Seven isn’t really the most convenient time for dinner, Anais thought resentfully as the kettle boiled away merrily in front of her and her stomach rumbled. By the time you’ve gotten home from work you’re already starving, except knowing that you’re going out to dinner stops you from eating anything, until at about six-thirty when you’re finally ravenous and gorge yourself on last night’s leftovers before you realise that you’re now not hungry at all, and dinner will wind up being an awkward affair for your stomach, who will have to take one for the team and cope with more than it can actually handle.

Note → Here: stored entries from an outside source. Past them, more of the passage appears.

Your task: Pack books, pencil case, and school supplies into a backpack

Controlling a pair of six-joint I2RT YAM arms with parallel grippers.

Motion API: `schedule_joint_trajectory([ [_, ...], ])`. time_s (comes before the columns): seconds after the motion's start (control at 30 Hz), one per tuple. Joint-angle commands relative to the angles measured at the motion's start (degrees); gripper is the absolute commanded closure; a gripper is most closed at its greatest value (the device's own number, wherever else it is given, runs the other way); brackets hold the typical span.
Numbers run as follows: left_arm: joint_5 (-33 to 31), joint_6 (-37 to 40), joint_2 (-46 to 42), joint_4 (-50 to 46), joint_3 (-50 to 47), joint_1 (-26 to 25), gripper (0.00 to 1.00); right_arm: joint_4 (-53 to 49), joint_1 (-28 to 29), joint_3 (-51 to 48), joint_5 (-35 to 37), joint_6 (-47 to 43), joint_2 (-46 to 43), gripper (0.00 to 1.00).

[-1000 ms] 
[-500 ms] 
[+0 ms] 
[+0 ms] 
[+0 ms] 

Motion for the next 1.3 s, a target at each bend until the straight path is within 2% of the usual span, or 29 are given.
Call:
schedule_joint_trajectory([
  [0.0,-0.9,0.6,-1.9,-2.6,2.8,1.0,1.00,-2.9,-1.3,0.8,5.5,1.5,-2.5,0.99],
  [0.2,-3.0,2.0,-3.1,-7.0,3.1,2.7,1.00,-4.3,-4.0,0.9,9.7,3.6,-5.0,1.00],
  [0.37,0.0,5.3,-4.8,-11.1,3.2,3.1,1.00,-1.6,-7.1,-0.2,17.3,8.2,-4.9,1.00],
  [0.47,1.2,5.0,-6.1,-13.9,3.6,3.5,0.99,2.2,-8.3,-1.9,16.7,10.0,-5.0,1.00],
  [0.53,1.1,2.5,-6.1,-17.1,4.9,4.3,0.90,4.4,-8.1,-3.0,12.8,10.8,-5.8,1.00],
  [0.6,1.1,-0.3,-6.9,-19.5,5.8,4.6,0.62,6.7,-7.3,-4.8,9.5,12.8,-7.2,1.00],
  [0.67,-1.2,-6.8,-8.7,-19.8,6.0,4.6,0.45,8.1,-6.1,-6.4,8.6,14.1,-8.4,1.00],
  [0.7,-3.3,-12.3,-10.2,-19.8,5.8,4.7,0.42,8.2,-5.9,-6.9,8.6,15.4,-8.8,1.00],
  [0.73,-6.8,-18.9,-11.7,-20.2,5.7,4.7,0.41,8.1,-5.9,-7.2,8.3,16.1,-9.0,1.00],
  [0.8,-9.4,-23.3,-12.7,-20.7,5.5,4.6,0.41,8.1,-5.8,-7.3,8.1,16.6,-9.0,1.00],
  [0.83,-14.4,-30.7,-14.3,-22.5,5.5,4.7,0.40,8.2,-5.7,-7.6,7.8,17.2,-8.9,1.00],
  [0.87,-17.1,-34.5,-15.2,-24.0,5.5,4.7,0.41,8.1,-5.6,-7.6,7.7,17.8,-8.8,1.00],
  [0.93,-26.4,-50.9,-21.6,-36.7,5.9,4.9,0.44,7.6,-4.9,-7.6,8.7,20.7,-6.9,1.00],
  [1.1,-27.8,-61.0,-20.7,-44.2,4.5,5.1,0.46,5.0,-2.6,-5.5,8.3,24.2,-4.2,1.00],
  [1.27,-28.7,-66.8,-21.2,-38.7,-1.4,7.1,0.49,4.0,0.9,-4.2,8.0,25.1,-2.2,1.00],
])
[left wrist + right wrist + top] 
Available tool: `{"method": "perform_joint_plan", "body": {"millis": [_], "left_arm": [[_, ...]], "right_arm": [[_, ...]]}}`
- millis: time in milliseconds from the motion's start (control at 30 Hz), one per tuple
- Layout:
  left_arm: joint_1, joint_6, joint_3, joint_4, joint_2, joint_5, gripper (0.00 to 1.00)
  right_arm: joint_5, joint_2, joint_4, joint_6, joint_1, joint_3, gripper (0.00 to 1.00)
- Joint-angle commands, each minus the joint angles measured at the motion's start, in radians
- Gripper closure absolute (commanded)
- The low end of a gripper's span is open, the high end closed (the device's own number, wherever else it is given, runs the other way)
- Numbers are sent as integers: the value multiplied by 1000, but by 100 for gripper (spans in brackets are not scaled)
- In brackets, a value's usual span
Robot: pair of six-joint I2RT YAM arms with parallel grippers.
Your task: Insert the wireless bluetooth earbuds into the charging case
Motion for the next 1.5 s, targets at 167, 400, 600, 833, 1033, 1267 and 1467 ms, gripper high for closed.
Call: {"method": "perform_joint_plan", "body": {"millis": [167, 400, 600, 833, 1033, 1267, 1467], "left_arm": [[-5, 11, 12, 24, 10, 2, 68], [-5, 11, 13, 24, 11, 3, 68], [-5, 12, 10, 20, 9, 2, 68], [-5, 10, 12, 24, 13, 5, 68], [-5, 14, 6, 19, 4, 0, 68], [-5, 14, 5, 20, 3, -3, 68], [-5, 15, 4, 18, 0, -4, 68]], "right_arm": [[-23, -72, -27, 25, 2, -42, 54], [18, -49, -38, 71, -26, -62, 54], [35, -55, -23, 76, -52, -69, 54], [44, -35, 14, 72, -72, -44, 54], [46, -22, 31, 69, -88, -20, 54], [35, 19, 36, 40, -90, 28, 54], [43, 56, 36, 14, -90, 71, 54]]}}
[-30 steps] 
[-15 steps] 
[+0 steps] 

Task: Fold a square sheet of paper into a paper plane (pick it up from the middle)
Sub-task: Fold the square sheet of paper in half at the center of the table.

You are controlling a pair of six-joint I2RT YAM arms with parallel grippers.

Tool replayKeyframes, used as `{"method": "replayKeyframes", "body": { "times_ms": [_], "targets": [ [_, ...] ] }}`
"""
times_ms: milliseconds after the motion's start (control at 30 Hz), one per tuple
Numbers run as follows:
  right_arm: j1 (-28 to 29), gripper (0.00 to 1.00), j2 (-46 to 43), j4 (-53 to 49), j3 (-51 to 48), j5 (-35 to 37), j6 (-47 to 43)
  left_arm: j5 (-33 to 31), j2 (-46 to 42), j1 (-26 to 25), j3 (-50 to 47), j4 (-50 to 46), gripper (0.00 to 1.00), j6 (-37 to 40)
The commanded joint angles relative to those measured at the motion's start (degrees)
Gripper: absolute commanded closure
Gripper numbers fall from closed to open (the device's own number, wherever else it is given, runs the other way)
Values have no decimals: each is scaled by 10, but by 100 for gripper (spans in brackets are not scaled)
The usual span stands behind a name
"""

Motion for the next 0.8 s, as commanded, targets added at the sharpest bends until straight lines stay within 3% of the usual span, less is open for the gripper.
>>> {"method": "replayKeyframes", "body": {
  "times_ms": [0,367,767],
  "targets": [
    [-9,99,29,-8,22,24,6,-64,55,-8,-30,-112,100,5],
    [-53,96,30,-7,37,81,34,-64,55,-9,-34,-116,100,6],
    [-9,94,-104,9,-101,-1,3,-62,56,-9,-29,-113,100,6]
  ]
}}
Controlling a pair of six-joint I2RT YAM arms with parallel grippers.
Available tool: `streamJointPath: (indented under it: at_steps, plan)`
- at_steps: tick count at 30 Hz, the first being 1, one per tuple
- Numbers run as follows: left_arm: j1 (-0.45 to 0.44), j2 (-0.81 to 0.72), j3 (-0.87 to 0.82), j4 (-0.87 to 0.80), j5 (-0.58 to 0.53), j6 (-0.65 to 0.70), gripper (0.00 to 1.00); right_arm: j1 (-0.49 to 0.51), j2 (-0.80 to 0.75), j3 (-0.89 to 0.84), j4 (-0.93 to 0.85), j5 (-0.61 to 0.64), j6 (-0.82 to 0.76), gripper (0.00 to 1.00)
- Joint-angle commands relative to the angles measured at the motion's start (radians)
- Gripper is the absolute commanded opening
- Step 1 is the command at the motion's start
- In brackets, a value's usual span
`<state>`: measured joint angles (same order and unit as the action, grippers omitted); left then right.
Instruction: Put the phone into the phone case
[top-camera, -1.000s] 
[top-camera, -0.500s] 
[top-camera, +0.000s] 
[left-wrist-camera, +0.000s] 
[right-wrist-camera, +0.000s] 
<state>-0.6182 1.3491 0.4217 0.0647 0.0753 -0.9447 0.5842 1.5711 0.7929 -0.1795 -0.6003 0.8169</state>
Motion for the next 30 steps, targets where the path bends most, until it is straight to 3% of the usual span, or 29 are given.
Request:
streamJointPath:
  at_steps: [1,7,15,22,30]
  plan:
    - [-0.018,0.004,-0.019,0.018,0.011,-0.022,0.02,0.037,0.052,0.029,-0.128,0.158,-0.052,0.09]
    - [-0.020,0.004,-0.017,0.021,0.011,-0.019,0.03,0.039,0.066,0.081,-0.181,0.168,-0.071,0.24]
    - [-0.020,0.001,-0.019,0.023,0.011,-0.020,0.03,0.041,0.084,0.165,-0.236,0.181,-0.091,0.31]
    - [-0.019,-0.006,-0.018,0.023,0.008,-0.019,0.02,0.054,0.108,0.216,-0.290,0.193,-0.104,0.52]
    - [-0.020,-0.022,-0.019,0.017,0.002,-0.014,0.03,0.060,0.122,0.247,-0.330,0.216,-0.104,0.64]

Or, if you’re feeling rather magnanimous, your stomach will wind up quite content while you fumble though having to explain that you’re actually not that hungry, where the rest of you will have to deal with the awkward situation that you’ve brought upon yourself.

At a rolling boil, Anais stopped paying what little attention was focused on the kettle and was hit with a stomach-cringingly horrid thought that maybe it wasn’t actually a date that Henry had asked her on, but merely conversation about what his own plans were for Friday night, and Anais: who, after reading too much and socialising too little for the greater part of her life, had read too much into the conversation and was now suffering from what authors like to call the “oh-gods-I-am-such-a-damn-fool” state of mind. To this wave of self-loathing, she countered with the loudest “I DON’T CARE” of all, which was unexpectedly answered not by any thought of her own, but with a knock on her door.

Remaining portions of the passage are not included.